A Dangerous Game of Hide and Seek: Hate Groups Are Using Social Media as Their New Favourite Hiding Spot

By: Andreea Gustin

We often hear that history has a tendency to repeat itself. As memory fades, events from the past can become events of the present. If recent events are any indicators, American society is inching dangerously close to mirroring events of a century ago – only this time, with a modern twist. Technology and digital media have revived the rhetoric of authoritarianism, fascism and populism. But how is it being used to extremists’ advantage? 

Last week, the Southern Poverty Law Center (SPLC) released their annual report which showcased that the number of active hate groups in the United States has fallen by 11 percent in the past year. In 2020, the recorded number of active hate groups was 838, compared to 940 in 2019. Although it may appear that the number of active hate groups in the U.S is decreasing, SPLC attributes the drop to the fact that technology and digital media have made these groups harder to track and diffuse. In addition to this, the current COVID-19 pandemic has played a role in limiting in-person activities which has only further driven hate groups onto digital platforms. 

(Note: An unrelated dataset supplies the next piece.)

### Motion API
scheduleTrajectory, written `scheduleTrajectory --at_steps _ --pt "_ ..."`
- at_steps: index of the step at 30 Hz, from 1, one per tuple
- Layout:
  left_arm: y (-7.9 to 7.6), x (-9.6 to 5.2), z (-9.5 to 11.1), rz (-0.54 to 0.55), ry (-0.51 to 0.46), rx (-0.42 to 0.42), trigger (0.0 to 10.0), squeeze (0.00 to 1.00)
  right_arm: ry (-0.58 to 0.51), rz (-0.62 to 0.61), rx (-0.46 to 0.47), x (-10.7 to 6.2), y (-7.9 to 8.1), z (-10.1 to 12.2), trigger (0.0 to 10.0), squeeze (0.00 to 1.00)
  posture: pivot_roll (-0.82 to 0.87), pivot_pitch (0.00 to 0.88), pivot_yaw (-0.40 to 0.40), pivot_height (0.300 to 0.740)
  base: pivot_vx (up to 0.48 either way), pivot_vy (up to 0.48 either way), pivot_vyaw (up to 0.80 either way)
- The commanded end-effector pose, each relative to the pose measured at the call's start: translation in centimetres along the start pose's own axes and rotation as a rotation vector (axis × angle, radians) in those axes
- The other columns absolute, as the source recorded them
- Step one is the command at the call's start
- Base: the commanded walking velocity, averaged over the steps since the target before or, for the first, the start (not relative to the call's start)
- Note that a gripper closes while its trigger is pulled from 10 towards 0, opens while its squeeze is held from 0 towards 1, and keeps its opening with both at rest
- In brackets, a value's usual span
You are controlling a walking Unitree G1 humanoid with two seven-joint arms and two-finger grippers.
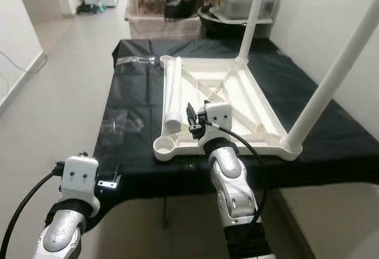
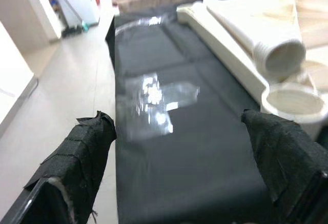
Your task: Building children table
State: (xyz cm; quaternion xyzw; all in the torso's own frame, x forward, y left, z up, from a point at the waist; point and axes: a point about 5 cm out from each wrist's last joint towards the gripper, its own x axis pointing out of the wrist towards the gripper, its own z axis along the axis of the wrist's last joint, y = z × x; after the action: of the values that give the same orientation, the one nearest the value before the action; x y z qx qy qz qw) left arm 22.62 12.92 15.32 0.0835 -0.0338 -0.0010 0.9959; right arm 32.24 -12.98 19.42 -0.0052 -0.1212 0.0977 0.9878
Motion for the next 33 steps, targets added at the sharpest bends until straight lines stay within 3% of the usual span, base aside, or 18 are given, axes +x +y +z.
scheduleTrajectory --at_steps 1,5,27,33 --pt "0.11 0.08 -0.06 -0.010 -0.010 0.036 10.0 0.00 -0.009 -0.005 0.002 0.24 0.01 -0.01 10.0 0.00 0.08 0.034 -0.052 0.740 0.382 0.000 0.00" --pt "0.14 0.21 0.00 -0.005 -0.019 0.024 10.0 0.00 -0.008 -0.004 0.003 0.24 0.09 -0.01 10.0 0.00 0.08 0.033 -0.052 0.740 0.382 0.000 0.00" --pt "0.38 0.12 -0.65 0.028 0.017 0.030 10.0 0.00 -0.012 -0.016 -0.017 0.40 -0.48 0.14 10.0 0.00 0.07 0.045 -0.054 0.740 0.000 0.000 0.00" --pt "0.12 -0.19 -0.79 0.016 0.024 0.023 10.0 0.00 0.051 0.020 -0.030 0.46 -0.46 -0.70 10.0 0.00 0.07 0.057 -0.057 0.740 0.000 0.000 0.00"
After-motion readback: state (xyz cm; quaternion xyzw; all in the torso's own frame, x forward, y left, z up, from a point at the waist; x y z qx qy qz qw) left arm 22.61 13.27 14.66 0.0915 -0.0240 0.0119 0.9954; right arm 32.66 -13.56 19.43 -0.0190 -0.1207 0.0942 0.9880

The evolution of smartphones, social media, podcasts and livestreams has made being an extremist a mobile, multimedia experience. Technology has made it easier than ever for extremists to recruit new followers and push their fringe beliefs into the mainstream. This was on full display on January 6, when hundreds of white nationalists’ groups, that had primarily used the internet to organize, stormed the Capitol. Many members of these groups had met online before the event, and their attack on the Capitol showed their alarming capacity for offline violence.

Following this event, social media platforms like Facebook., Twitter and YouTube have all been making a public effort to crack down on extremist content. Despite these efforts, hate groups are now migrating to new platforms like Telegram and Signal, which provide little or no content moderation. Neo-Nazi’s and far-right groups have historically found ways to leverage technological trends in order to find ways to spread hate and organize online. For example, white supremacist groups in the 1990s turned to what was then considered advanced platforms like Stormfront and the Daily Stormer, to spread white nationalist ideas. This ultimately led to the emergence of imageboards, memes and “trolling” – all elements we still see online today. 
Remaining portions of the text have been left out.